Also, blade selection is damned important. A rule of thumb that I read about and that worked well for me was that you should always have at least three teeth in your kerf at any time. So, if you're cutting a single layer of 1/8", you would need a MINIMUM of 24 TPI. I preferred to fudge up to 4 teeth, so I would choose 30-32 TPI blades. This gets fuzzier when you use things like skip-tooth blades which would be rated based on the size of the teeth and not strictly by the number of TPI. I would treat a 12 TPI skip-tooth blade as though it was a 6 TPI because that is how many teeth were in the kerf.

You're planning on cutting 4/4 or 6/4, so a 12 TPI skip-tooth blade would be a pretty reasonable place to start. Gang-cutting (stacking layers of stock so that you can cut several pieces in one pass) is a good way to use faster cutting (coarser) blades on thin stock. I recommend the skip-tooth blades for cuts deeper than 3/4" or so because they clear chips better.

HTH.


----------



## OnhillWW (Jan 10, 2015)

Thank you everyone. This is great information, more than I expected. At the moment I am leaning toward the RBI. I will let you know how this works out.


----------



## Redoak49 (Dec 15, 2012)

You can also get great advice on the Scroll Saw Village forum.


----------



## BadBob (Oct 13, 2008)

From the options given, I would buy the RBI 226 VS. 
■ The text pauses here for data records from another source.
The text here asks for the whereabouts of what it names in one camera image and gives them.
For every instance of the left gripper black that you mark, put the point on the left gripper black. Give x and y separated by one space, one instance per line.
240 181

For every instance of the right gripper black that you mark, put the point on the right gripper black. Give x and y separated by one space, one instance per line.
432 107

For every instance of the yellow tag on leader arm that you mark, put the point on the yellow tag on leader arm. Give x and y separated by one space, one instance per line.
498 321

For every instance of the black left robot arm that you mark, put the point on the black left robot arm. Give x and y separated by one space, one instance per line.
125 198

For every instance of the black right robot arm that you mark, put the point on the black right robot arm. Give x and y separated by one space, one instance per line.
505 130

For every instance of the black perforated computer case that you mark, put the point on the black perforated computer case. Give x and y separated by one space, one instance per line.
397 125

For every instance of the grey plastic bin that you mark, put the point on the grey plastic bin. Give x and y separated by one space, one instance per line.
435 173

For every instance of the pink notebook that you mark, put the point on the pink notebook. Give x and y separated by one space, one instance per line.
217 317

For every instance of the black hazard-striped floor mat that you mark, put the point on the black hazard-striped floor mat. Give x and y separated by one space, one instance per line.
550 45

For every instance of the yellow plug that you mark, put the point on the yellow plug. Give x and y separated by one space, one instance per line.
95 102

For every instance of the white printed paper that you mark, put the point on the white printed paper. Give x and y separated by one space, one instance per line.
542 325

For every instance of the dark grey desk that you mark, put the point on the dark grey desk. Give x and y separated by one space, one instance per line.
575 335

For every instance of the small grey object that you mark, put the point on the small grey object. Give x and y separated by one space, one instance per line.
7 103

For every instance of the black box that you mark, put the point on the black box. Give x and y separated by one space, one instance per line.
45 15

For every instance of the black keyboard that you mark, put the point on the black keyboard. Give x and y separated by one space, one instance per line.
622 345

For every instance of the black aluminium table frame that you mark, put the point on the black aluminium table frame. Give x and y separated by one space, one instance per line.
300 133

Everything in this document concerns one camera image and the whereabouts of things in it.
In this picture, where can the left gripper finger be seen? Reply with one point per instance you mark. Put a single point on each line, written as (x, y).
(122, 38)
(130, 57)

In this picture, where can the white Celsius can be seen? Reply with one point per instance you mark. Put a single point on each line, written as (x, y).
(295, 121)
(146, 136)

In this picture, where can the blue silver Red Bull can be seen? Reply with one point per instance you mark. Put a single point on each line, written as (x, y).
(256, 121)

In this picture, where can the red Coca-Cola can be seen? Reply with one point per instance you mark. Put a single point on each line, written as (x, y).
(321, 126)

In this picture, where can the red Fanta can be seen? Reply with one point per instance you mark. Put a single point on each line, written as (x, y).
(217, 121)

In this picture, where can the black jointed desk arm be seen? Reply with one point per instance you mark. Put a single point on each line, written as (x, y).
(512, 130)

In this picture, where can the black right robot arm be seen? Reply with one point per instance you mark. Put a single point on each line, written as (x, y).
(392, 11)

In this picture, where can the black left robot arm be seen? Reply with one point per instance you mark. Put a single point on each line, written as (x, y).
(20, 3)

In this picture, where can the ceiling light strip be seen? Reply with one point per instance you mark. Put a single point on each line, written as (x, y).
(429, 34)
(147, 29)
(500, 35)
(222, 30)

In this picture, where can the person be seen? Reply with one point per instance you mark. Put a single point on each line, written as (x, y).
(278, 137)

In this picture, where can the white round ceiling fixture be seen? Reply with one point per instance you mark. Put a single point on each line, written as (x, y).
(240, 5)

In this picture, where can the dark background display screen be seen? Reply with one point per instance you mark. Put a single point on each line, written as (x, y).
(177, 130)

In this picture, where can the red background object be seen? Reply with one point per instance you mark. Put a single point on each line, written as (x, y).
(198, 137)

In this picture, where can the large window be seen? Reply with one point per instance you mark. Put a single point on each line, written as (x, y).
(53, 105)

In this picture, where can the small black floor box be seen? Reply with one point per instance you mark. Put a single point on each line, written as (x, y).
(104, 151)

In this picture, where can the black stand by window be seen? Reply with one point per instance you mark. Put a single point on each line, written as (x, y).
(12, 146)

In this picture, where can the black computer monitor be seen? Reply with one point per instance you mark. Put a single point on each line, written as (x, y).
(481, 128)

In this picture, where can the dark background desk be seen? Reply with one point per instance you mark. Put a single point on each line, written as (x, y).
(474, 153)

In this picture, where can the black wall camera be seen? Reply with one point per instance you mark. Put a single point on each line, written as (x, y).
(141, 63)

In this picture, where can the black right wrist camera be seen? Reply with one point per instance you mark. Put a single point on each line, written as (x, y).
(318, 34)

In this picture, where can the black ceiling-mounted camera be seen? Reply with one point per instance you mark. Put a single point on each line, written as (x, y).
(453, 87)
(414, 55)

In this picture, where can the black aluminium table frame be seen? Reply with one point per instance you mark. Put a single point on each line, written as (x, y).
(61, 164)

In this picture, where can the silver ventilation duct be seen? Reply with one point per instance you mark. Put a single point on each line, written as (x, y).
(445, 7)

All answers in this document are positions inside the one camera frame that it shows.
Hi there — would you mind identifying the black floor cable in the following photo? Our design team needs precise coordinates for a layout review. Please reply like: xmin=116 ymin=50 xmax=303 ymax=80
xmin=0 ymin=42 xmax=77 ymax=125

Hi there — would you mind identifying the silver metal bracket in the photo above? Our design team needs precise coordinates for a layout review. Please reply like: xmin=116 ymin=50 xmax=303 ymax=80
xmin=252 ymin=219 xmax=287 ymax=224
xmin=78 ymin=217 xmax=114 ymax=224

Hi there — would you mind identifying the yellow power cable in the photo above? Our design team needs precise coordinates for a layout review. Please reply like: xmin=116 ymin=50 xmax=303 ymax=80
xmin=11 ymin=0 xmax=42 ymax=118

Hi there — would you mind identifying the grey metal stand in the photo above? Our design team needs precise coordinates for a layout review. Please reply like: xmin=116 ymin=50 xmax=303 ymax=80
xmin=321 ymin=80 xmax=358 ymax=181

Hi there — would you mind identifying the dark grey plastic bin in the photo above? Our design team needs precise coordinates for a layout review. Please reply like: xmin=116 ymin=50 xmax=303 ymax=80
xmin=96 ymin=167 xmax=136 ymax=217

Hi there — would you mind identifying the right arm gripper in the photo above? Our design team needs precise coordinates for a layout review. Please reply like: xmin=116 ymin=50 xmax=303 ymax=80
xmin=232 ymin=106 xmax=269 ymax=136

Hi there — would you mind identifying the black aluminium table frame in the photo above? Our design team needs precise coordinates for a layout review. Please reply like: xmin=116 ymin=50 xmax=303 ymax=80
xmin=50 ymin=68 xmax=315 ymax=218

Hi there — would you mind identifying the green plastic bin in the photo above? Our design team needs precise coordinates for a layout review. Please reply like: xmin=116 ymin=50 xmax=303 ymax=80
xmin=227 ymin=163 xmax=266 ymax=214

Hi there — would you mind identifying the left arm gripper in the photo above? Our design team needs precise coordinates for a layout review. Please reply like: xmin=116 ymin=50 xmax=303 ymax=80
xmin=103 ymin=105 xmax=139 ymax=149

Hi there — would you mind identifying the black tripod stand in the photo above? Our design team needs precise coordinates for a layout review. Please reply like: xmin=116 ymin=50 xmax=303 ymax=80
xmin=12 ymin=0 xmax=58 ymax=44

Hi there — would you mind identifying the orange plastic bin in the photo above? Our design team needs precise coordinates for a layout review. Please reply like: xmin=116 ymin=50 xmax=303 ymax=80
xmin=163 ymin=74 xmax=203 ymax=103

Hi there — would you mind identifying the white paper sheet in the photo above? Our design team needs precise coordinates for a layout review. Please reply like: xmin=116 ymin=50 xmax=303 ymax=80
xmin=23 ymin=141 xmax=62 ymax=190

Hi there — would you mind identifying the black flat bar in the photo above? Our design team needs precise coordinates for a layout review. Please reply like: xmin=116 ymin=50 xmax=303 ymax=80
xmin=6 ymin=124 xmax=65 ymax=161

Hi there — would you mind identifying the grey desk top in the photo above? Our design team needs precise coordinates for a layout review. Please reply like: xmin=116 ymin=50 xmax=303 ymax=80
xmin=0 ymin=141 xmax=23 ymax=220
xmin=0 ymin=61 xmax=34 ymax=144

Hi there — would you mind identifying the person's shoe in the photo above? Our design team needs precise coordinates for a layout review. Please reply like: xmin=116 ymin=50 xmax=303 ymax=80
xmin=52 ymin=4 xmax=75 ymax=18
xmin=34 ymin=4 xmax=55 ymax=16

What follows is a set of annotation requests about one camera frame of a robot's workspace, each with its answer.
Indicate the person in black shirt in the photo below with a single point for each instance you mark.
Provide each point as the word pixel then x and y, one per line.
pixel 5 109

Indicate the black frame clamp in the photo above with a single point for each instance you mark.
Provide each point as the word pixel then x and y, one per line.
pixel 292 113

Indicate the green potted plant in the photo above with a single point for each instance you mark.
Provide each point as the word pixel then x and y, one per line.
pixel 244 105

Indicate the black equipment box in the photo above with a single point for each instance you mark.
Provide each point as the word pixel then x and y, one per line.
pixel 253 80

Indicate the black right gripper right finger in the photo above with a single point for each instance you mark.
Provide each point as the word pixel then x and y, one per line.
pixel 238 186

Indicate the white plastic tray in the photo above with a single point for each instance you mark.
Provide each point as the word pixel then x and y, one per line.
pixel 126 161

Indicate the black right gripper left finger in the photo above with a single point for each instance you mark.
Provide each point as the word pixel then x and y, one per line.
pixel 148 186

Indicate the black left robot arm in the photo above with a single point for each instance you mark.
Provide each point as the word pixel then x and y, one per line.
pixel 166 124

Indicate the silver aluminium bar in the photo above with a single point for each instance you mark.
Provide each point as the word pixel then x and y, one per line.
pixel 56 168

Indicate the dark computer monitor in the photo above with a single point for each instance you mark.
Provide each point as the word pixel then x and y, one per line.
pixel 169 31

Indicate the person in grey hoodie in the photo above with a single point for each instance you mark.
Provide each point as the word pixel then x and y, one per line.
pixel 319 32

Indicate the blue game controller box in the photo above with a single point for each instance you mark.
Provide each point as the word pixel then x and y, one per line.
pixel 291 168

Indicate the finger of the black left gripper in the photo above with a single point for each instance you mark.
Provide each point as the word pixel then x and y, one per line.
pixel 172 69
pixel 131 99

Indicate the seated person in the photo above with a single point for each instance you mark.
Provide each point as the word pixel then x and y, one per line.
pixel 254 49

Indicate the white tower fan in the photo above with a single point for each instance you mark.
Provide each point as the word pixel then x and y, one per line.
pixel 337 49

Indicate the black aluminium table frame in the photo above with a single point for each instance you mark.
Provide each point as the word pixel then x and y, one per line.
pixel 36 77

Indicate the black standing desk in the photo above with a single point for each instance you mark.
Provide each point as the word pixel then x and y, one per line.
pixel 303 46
You could get a much better answer to your question at the Scroll Saw Village forum. 

I currently have an Excalibur EX-21 (Taiwan Made), and the RBI 226 Two Speed (USA Made) saw. I prefer the Excalibur EX-21 primarily because of the ease of changing blades. The RBI will cut up to two inches but it is challenging.


----------



## halfacre (Apr 4, 2011)

A scroll saw was the main tool it took to complete just about every thing I have posted here on Lumberjocks. Check em out under, Halfacre. 

Certainly not saying all my advise is good for every one has their own ideas. All my carvings start with the scroll saw.

At the present time you might think you will only do certain types of projects but hey there is still lots of tomorrows so I would say ask your budget. A cheap saw has no resale value. 

You might get a little knowledge from you tube but I believe only a few actually know what they are doing. 
An established wood working shop would be a good place for questions but I have never seen a scroll saw in any of them!
A picture of your project would tell me what tools and machines I would use.

It didn't happen if there is no picture.....

Halfacre, 
Jess Littlefield


----------



## Notw (Aug 7, 2013)

I would love to have the DeWalt one day but for not my Porter Cable does everything I've need it to do


----------



## ed13 (Nov 22, 2016)

I recently used a scroll saw in class for the first time. My work involved both pierced cuts, which absolutely require a scroll saw or hand fret saw/ coping saw, and exterior cuts that could be done on either the scroll or the band saw. The shop had a scroll saw and a band saw with a 1/16" blade as well as the work horse band saw that was set up with something like a 3/8" blade at the time.

For the exterior cuts, I absolutely would pick a band saw over a scroll saw if the saw can handle the radius. Of course, there are a thousand ways to cheat a tight cut on a band saw, and that is what I did with the big 3/8" blade when the 1/16" blade was not available. I found the scroll saw harder to use, but of course it was my first time with one.

Most of my immediate needs are focused on exterior cuts, not pierced. I have just ordered the Carter stabilizer for my 14" Laguna saw plus the Carter 1/8" blade. I haven't received them yet, but do not foresee any problems. Note that 1/8" is as small as one can go on my saw. The 1/16" blade band saw at class was a small, special purpose saw with a hard to find blade.

Anyway, yes, the Carter stabilizer still exists. It can be a bit confusing figuring out which one fits your saw, but I've only read positive reviews.


----------



## Popsnsons (Mar 28, 2010)

You’ll like the Carter Stabilizer. It works great.


----------



## phildupreez (2 mo ago)

Do any of the members use Hegner machines?


----------



## Redoak49 (Dec 15, 2012)

I have a Hegner and use it a lot. It is a high end, quality machine.


----------



## MrUnix (May 18, 2012)

phildupreez said:


> Do any of the members use Hegner machines?


There are quite a few members here that have Hegners, myself included (I have two). Is there any specific questions you have about them, or were you just curious 

Cheers,
Brad


----------



## phildupreez (2 mo ago)

Just curious.

I have a very old Polycut and Multicut.


----------



## Finn (May 26, 2010)

ed13 said:


> ..."For the exterior cuts, I absolutely would pick a band saw over a scroll saw if the saw can handle the radius....."


Another thing to consider is that a band saw cut, when cutting thicker materials, will require sanding the cut surface smooth, whereas a scroll saw cut will not. I also have two Hegners. In my opinion the main advantage of a Hegnar saw is that it is the most durable saw I know of. I like the DeWalt but they are not durable under heavy use.


----------